Why So Tonal?

This is a question I feel as though I must have been asked at least a hundred times about my music. It could really only have been a handful of times, but it’s a very unnerving question to hear – hence the hyperbole. From some of the music of my peers and my mentors, there seemed to be an overwhelming push for me to be writing “atonally,” or at the very least without such “tonal language.” However, it’s taken a while to see past those influences.

While at Accent12, Claude Baker gave me some incredibly important advice. Firstly, he told me not apologize for my musical language. But he also said that the music of Bach, Beethoven, and Brahms – although temporally far behind us – is still important baggage and we shouldn’t forget or completely divorce ourselves from the rich history of classical music.

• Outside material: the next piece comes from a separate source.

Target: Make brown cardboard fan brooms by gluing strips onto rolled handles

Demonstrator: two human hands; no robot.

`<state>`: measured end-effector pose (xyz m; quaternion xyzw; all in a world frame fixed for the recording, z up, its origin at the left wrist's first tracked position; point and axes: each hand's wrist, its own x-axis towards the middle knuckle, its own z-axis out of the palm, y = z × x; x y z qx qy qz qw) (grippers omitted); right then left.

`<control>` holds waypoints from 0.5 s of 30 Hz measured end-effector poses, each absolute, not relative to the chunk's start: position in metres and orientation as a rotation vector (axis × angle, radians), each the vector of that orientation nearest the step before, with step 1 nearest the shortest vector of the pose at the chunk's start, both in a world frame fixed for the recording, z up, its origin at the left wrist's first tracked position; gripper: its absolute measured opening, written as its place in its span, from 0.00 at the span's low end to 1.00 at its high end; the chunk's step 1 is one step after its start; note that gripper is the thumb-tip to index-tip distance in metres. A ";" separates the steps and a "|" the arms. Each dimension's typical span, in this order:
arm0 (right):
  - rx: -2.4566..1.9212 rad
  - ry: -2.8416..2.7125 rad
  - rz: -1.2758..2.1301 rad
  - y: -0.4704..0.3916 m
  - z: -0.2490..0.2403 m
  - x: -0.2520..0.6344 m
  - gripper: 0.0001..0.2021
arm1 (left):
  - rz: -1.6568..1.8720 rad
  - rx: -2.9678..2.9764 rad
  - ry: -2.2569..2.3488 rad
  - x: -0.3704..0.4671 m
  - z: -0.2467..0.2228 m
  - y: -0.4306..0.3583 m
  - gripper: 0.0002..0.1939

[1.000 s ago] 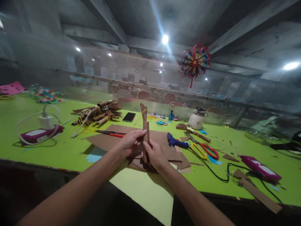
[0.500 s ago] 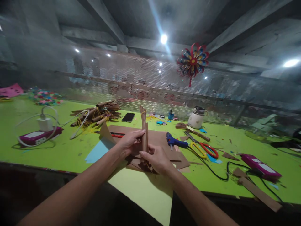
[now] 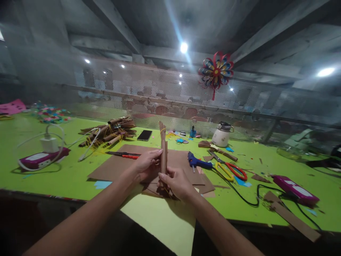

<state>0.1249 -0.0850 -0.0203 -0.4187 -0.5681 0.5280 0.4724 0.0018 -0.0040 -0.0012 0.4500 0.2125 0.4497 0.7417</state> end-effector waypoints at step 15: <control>-1.058 -1.377 1.265 -0.083 -0.019 0.131 0.18 | 0.926 1.082 0.516 -0.001 0.001 -0.007 0.09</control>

I also had the fortune to have a conversation with Stephen Paulus after the premiere of Of Songs and Singing with the Columbus Symphony Orchestra. While chatting, he had talked about how he shifted to a more tonal musical language – one that was more comfortable for him. I suppose it just took a while for him to not care so much what everyone else thought.

What I’m getting at is that musical language is very personal. While it is always important to keep listening to and absorbing other music, it is just as important to embrace our own language. In ten years I might be writing in a completely different aesthetic, but right now I know my aesthetic and it is decidedly tonal – and there is nothing wrong with that.

PS: Happy Bastille Day, France!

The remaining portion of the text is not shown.